RDC: le Conseil de sécurité de l'ONU en délégation à Kinshasa

Vue de Kinshasa, capitale de la RDC.
© Wikimedia/Moyogo

Le Conseil de sécurité est arrivé vendredi soir en Republique démocratique du Congo, une visite de 72 heures pour officiellement vérifier l’application de la résolution 2277,une résolution qui appelait à la tenue des élections dans les délais constitutionnels. Mais depuis, un accord politique a été signé entre la majorité et une frange de l’opposition, accord qui renvoie l’organisation des élections au plus tôt à avril 2018 et qui devrait permettre à Joseph Kabila de se maintenir au pouvoir au-delà de son deuxième et dernier mandat constitutionnel. Cette délégation emmenée par les ambassadeurs de France et d’Angola auprès des Nations unies va rencontrer les acteurs de la crise congolaise avant de s’envoler dimanche pour Goma et Beni.

Une délégation du Conseil de sécurité à Kinshasa, le symbole est fort. D'autant plus en cette période de l'année où les ambassadeurs à l'ONU n'ont pas pour habitude de voyager. Pour les Nations unies c'est une façon de montrer que la communauté internationale prend la crise politique en RDC très au sérieux et qu'elle veut qu'une solution pacifique soit trouvée.

Mais quels engagements cette délégation va-t-elle pouvoir obtenir ? C'est toute la difficulté de cette mission, sachant que les 15 ambassadeurs ne sont pas tous d'accord sur les messages à faire passer.

Si les Etats-Unis, la France et la Grande-Bretagne aimeraient obtenir un engagement fort de Joseph Kabila qu'il ne se représente pas et que la présidentielle soit avancée à 2017, des pays comme la Russie ou la Chine considèrent que c'est de l'ingérence.

Saluer l'accord politique tel qu'il a été signé à Kinshasa le 18 octobre dernier entre le pouvoir et une frange de l'opposition, voilà leur objectif. Résultat, les ambassadeurs à l'ONU risquent de se limiter à un message très général. Un appel à plus d'inclusivité de cet accord politique, à des élections libres et transparentes et à éviter toute nouvelle flambée de violence comme en septembre dernier.

Le programme Conseil de sécurité à Kinshasa

Rendez-vous à 7h du matin avec le Premier ministre Augustin Matata Ponyo, lui qui devrait être remplacé – au plus tard - dimanche soir.

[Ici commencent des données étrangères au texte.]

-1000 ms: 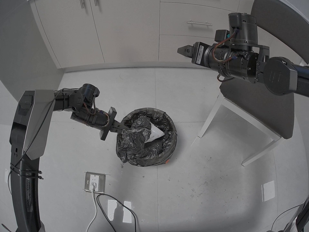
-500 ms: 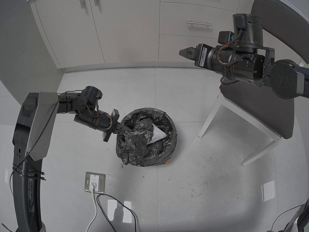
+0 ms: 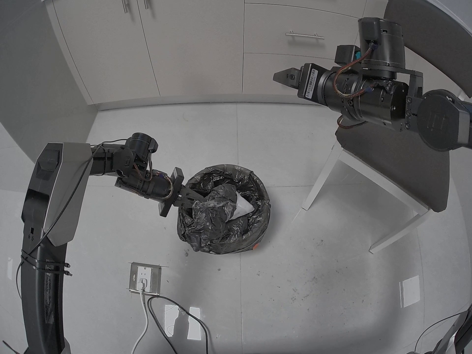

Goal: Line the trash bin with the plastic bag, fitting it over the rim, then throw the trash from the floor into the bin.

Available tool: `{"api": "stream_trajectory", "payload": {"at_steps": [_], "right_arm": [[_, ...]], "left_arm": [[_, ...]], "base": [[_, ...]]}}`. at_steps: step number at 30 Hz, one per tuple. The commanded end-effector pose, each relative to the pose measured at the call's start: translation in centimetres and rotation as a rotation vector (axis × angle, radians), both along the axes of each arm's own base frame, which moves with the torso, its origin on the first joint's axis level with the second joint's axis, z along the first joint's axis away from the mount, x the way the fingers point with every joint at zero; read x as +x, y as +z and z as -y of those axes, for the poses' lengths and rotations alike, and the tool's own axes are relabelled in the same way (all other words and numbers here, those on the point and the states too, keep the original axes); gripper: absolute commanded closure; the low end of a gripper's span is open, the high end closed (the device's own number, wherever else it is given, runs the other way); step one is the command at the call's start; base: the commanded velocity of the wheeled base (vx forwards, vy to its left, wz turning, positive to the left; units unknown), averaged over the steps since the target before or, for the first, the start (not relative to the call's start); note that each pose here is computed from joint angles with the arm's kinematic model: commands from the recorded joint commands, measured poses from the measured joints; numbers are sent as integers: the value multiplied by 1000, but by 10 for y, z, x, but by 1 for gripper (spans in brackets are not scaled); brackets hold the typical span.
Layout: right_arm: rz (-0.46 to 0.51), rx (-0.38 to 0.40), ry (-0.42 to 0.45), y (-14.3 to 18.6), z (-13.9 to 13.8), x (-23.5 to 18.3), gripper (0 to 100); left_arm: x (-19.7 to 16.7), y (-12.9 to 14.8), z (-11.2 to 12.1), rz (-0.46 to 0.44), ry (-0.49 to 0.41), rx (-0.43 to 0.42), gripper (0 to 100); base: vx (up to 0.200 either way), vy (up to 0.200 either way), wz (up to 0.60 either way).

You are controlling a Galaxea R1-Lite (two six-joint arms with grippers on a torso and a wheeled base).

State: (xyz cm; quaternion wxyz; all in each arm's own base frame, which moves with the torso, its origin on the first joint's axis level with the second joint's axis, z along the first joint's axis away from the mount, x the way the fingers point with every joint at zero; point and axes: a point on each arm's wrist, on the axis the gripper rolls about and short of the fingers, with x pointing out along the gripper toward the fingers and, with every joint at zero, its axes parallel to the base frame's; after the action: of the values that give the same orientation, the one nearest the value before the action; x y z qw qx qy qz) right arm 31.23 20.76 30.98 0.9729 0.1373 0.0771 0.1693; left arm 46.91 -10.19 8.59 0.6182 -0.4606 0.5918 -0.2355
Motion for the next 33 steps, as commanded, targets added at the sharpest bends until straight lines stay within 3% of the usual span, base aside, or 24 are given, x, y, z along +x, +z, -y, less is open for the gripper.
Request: {"api": "stream_trajectory", "payload": {"at_steps": [1,6,13,24,25,33], "right_arm": [[-2,4,2,0,0,-1,0],[0,6,2,1,1,-2,0],[4,9,2,3,3,-5,0],[8,11,5,4,2,-6,0],[13,15,3,4,2,-6,0],[54,37,-1,5,-5,-9,0]], "left_arm": [[0,0,-1,3,3,1,0],[5,0,0,41,9,-9,0],[11,4,-4,21,75,-37,0],[10,5,0,23,80,-29,0],[11,3,0,28,89,-16,100],[8,5,26,81,109,66,100]], "base": [[0,0,0],[0,0,0],[0,0,0],[0,0,0],[0,0,0],[0,0,0]]}}
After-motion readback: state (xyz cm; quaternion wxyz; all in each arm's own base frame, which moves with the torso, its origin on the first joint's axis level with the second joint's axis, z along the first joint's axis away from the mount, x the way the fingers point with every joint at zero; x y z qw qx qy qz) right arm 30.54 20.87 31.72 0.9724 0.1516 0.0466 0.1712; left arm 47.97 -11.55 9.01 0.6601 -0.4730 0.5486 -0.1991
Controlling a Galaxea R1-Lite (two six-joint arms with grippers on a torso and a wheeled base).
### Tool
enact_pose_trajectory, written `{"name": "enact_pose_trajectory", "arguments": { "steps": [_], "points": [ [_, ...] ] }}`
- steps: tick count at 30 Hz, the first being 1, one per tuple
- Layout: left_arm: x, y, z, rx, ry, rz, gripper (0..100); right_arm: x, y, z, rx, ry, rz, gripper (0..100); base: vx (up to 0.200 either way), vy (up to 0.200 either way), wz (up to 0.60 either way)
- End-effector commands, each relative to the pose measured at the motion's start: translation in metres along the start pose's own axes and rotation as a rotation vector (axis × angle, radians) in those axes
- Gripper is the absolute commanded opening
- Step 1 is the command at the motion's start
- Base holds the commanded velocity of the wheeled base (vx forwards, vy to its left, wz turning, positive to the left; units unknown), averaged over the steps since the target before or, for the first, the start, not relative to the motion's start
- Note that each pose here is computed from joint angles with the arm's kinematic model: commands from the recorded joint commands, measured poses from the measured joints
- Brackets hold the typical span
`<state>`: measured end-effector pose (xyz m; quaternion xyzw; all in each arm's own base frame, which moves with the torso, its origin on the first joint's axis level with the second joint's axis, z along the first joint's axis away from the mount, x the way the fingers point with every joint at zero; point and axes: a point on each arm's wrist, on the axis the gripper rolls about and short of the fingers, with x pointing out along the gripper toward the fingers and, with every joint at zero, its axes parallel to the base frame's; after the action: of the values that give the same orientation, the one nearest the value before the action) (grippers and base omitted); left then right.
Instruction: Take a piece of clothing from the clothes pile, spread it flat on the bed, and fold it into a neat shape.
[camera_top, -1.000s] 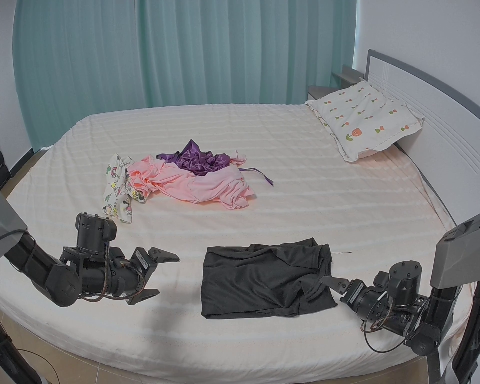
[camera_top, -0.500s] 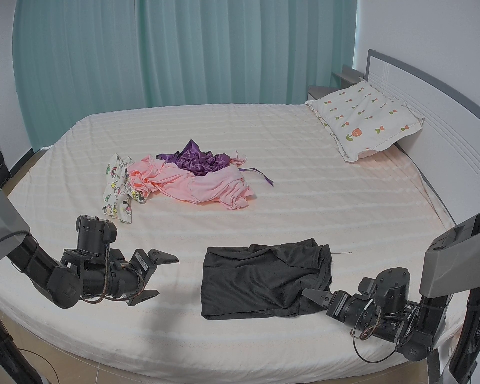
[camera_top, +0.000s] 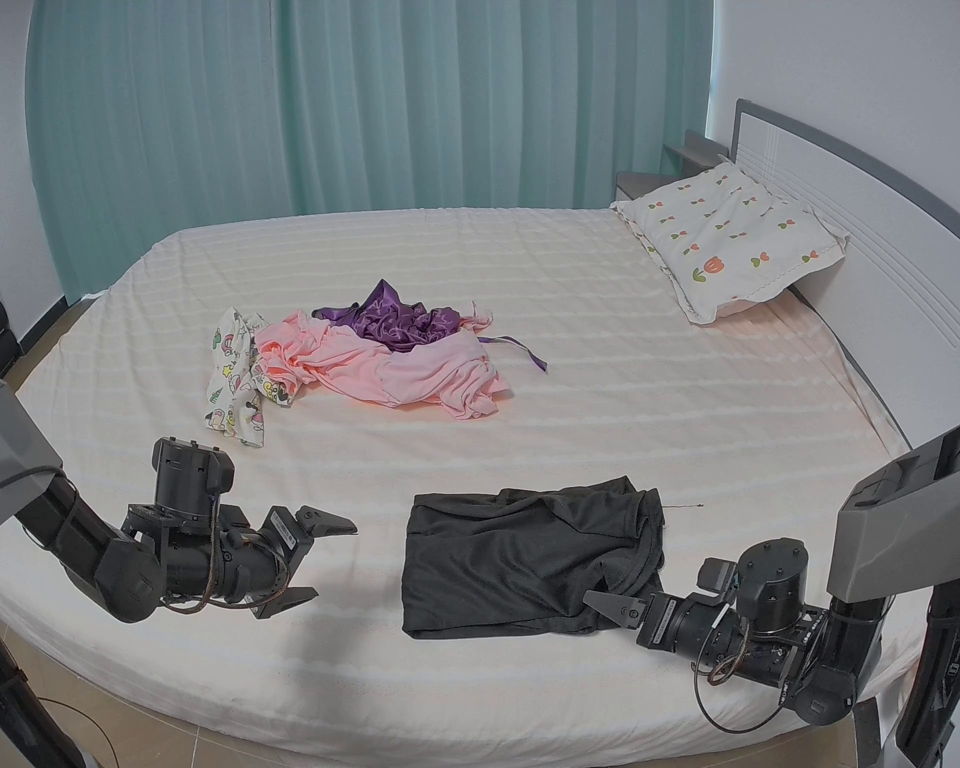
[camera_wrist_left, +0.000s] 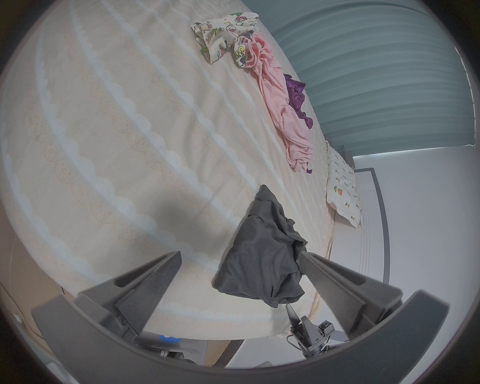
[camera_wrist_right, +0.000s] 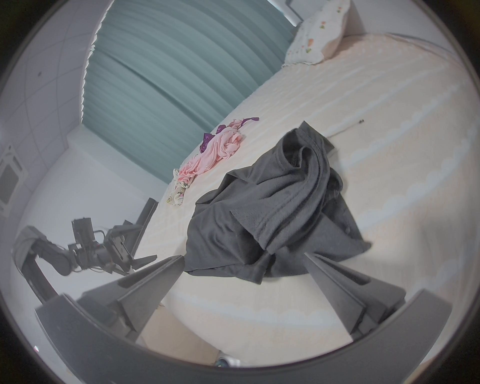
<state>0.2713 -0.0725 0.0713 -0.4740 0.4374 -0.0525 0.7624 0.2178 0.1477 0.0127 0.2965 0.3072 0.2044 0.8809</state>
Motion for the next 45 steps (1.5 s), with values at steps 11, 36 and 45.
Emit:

C’est la nouvelle date butoir donnée par les co-modérateurs de la majorité et de l’opposition représentée au dialogue national pour la formation du nouveau gouvernement issu de l’accord. Les membres du Conseil de sécurité rencontreront d’ailleurs des participants à ce dialogue, issus de la majorité comme de l’opposition.

Mais ils devraient également voir les évêques de l’Eglise catholique. Très sollicités, ils étaient vendredi partis rencontrer le président congolais Denis Sassou Nguesso. Très sollicités, car les représentants de la conférence ont entamé depuis plus de dix jours des consultations avec les acteurs de la crise congolaise en vue d’arracher un processus politique plus inclusif.

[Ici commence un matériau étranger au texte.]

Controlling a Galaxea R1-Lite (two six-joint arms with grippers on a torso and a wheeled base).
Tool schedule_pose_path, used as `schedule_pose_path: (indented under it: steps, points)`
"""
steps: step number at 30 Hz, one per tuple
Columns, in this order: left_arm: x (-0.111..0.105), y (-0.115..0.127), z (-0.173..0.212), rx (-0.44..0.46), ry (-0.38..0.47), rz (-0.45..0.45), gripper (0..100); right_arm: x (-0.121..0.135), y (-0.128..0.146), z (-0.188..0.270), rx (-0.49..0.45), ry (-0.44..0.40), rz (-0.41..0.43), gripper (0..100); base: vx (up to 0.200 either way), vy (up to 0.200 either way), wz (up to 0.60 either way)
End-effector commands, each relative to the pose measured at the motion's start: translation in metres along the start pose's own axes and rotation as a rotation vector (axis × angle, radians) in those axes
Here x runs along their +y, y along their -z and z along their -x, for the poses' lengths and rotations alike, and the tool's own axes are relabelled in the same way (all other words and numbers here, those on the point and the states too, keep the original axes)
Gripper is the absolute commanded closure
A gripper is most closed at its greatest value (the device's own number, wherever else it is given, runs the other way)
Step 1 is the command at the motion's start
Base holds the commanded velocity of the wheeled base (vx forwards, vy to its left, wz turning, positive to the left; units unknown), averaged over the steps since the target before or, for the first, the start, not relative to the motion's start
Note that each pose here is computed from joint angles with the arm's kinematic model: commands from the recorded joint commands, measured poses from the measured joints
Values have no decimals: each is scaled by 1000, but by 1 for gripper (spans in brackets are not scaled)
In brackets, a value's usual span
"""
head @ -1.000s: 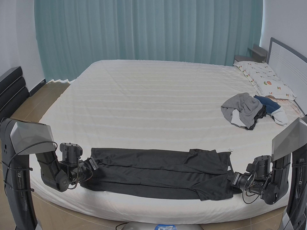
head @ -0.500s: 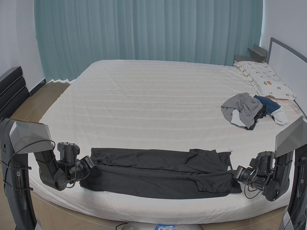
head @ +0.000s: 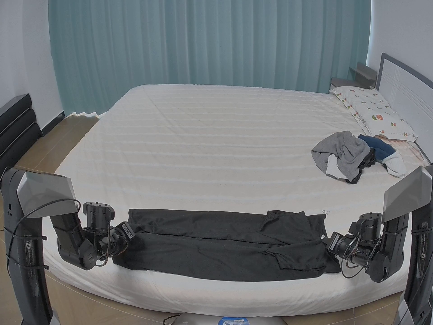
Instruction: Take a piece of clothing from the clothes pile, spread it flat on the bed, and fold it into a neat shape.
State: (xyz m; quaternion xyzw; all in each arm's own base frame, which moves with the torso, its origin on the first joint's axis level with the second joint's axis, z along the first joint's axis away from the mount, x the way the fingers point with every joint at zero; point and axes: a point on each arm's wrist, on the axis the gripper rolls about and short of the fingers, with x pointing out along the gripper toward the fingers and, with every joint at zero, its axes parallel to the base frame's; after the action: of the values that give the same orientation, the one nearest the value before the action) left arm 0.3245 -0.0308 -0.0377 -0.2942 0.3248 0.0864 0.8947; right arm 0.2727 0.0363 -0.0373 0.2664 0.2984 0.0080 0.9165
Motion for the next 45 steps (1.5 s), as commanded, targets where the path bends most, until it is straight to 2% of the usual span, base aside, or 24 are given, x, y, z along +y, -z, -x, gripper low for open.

La délégation du Conseil verra aussi ceux qui ont refusé de participer à ce dialogue, le rassemblement de l’opposition et le MLC, des membres de la société civile dont le mouvement citoyen la Lucha.

Reste à savoir si les ambassadeurs auprès de l’ONU auront un tête-à-tête avec le chef de l’Etat, Joseph Kabila. Le rendez-vous a été demandé, il est en attente de confirmation, disait-on vendredi soir. Quoiqu’il arrive, ils s’exprimeront lors d’une conférence de presse en fin de journée. Une journée marathon pour écouter, mais aussi pour faire passer des messages, pousser à un processus politique plus inclusif pour éviter une nouvelle poussée de violences.